Novo modelo pode gerar mais complexidade para MPEs
Um dos objetivos da reforma tributária é simplificar o sistema. No entanto, segundo especialistas, a possibilidade do regime híbrido pode resultar em maior complexidade para micro e pequenas empresas que optarem por ele.
“A empresa que aderir ao Simples Nacional Híbrido precisará estruturar uma operação contábil semelhante à do Lucro Presumido, perdendo a simplicidade original do regime unificado”, afirma Barbieri. Isso pode representar um desafio adicional para negócios com menos estrutura administrativa.
Reforma amplia o desafio estratégico para pequenos negócios
A criação de um sistema de crédito ampliado para o novo modelo de CBS e IBS visa reduzir a cumulatividade e estimular a transparência na cadeia de produção. No entanto, para empresas do Simples Nacional, essa mesma regra pode funcionar como fator de pressão competitiva.
Segundo os especialistas, o cenário exige uma mudança de mentalidade dos gestores de pequenas empresas, que devem acompanhar de perto a implementação do novo sistema tributário e reavaliar sua posição de mercado.
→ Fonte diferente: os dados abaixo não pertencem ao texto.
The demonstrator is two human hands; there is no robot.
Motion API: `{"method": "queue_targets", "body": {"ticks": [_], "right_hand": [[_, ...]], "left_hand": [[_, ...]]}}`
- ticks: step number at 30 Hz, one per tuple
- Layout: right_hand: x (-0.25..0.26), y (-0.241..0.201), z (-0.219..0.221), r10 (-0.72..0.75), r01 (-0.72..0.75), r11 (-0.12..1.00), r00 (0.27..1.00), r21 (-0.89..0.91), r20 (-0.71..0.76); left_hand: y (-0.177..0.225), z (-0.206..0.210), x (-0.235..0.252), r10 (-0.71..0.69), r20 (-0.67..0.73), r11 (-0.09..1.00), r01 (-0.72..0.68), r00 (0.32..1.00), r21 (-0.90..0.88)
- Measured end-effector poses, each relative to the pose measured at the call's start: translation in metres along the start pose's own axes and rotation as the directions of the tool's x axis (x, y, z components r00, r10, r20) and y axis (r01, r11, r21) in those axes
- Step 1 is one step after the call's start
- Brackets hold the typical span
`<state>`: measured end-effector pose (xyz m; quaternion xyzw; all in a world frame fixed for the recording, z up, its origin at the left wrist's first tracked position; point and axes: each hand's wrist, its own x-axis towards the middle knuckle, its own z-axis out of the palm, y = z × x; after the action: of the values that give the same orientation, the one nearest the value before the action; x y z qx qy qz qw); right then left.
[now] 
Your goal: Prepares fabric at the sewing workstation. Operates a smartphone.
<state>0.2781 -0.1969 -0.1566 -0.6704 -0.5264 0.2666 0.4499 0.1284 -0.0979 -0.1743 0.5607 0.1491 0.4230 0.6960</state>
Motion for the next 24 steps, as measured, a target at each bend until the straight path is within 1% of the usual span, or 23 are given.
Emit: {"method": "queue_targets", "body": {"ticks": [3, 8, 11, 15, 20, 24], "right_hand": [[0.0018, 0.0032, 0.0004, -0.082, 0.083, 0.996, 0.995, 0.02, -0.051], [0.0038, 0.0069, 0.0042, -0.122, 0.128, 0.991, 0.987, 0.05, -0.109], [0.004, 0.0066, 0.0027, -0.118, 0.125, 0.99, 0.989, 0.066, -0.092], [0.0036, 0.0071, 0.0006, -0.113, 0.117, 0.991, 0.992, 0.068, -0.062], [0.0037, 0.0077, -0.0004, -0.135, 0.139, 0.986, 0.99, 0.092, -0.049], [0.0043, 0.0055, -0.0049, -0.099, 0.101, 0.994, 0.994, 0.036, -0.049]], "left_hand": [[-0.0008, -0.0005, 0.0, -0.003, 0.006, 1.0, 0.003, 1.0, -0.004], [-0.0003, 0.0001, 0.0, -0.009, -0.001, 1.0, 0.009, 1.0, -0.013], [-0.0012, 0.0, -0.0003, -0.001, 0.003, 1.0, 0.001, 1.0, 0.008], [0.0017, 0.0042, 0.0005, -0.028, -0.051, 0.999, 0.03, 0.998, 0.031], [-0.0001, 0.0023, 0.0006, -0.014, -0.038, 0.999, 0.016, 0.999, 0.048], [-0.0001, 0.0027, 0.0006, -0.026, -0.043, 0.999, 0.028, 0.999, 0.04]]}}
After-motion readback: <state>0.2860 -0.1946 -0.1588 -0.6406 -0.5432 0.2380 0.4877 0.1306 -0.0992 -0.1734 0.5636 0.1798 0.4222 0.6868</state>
Profissionais da contabilidade devem orientar seus clientes optantes pelo Simples Nacional a:
- Simular diferentes cenários de carga tributária considerando o sistema híbrido;
- Analisar o perfil de clientes (B2B ou B2C) e se eles exigem créditos de IBS e CBS;
- Considerar a estrutura de custos, folha de pagamento e margem de lucro;
- Avaliar a possibilidade de aumento da complexidade contábil e operacional;
- Acompanhar regulamentações complementares que detalharão o funcionamento do novo regime.
Embora o Simples Nacional tenha sido preservado na reforma tributária, seu modelo tradicional pode perder força para empresas que vendem para outras empresas e não geram créditos de CBS e IBS. A opção pelo sistema híbrido traz vantagens competitivas, mas impõe maior complexidade e exige planejamento tributário criterioso.
Empresas e contadores devem iniciar desde já a análise sobre qual regime tributário será mais vantajoso com a entrada em vigor da reforma. O planejamento antecipado poderá evitar perdas de mercado e garantir sustentabilidade fiscal no novo cenário.